Murray Frum’s eye immediately perceived the quality and importance of an object. In his quest for remarkable works of art he often encountered the “eye” of other collectors as provenances in his important, ever growing collection - missionaries, adventurers, scholars, merchants, artists and aesthetes - who, from the eighteenth century onwards, have played a part in the discovery and recognition of Oceanic art. This story is told through the treasures of the Frum Collection.
The first half of the 20th century was a ‘golden age’ for British collectors of Oceanic art, with an abundance of objects collected during the 18th and 19th century by missionaries, travellers, and colonial officials available to those with the prescience to appreciate their importance. Amongst the rarest objects to come to the market in this period were those which were spared from destruction in the 1830s by missionaries, including those from the London Missionary Society, such as the superb staff god from the Cook Islands (lot 38). The names of the most celebrated of these collectors feature prominently in the Frum Collection, with no fewer than six pieces from the collection of James Hooper (1897-1971), which was sold at auction in London in 1979 and 1980. The Frum Collection also includes an exceptionally rare bird perch, pae manu or pae koko (lot 16), from the collection of the British collector- dealer, Harry Beasley (1881-1939), whilst the names of the collector Kenneth Webster (1906-1969) and the great artist-collector Jacob Epstein (1880-1959) also appear.

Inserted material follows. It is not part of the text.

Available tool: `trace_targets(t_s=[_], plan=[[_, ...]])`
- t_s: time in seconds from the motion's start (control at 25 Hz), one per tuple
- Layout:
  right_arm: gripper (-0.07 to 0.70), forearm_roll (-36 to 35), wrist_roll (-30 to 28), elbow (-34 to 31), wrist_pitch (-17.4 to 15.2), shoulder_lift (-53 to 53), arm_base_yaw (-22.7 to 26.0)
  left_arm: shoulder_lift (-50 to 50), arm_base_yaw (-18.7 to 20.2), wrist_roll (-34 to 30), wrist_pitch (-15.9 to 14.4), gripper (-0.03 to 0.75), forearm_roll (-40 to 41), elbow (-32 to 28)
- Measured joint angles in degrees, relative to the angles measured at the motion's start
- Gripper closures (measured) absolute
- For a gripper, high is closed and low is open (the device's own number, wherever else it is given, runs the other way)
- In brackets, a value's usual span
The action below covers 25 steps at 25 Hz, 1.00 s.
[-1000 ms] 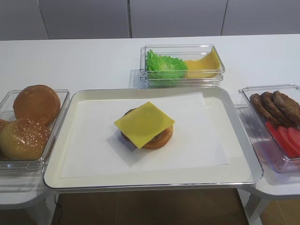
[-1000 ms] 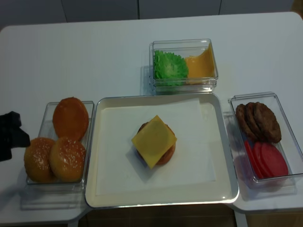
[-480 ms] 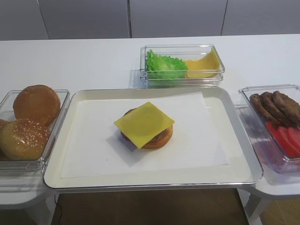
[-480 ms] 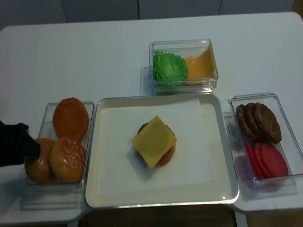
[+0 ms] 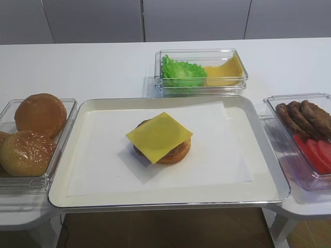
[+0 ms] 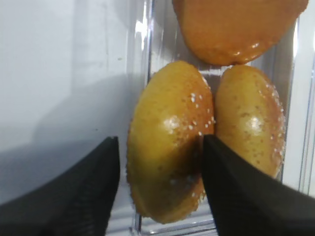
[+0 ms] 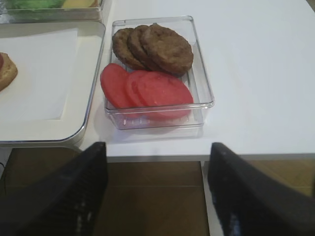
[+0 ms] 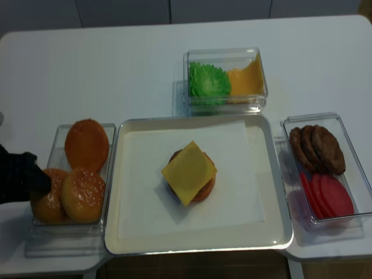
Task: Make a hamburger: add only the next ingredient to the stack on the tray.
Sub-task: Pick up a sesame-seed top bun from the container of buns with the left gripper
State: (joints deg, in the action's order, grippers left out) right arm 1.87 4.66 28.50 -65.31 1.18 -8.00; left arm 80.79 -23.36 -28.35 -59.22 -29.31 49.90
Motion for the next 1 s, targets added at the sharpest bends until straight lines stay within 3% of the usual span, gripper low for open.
trace_targets(t_s=[0.24,1.0], plan=[[0.133,0.0,0.0,0.0,0.0,0.0,0.0,0.0,0.0,-0.1,-1.6,0.442,-1.0,0.1],[0.132,0.1,0.0,0.0,0.0,0.0,0.0,0.0,-0.1,-0.5,-5.2,0.493,-1.0,1.9]])
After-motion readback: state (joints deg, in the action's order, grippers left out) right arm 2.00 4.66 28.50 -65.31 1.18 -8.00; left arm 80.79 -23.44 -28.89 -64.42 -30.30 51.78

At the turn of the twentieth century, German and central European ethnographic museums competed to enrich their collections, dispatching researchers in both scientific and naval expeditions to the Pacific, encouraging donations with the promise of honours and medals. The acquisitive zeal of these museums is evident in the important Melanesian works in the Frum Collection which were once in the collections of the Linden Museum, Stuttgart, the Museum für Vڑlkerkunde, Vienna, and the Néprajzi Museum, Budapest. Later, as the interest grew for works of art from the Pacific, many institutions de- accessioned duplicate objects.
New Ireland, a German colony in the late 19th and early 20th century, was one of the most coveted sources of objects. The spectacular uli from the Frum Collection (lot 32), was collected by the colonial official Wilhelm Wostrack in 1908. It soon entered the collections of the Linden Museum, and was documented in 1909 by the German Naval officer and scholar Augustin Krämer.
The art of Papua New Guinea was discovered over hundreds of years as expeditions slowly made their way to the heart of the great island. In 1930, Paul Wirz, the Swiss anthropologist, collected the first two known imunu ‘dancing figures’ in the Gulf of Papua, including the masterpiece of this corpus. At the same time, in Paris, Surrealists artists embraced the art of New Guinea as inspiration. Important collections such as those of the modern art dealer Georges F. Keller, and the artist Serge Brignoni joined Melanesian and Surrealist art.
To the names of the great collectors discussed here – all of whom have played an important role in the discovery and recognition of Oceanic art – we must now add that of Murray Frum, as his collection takes its rightful place as an iconic provenance.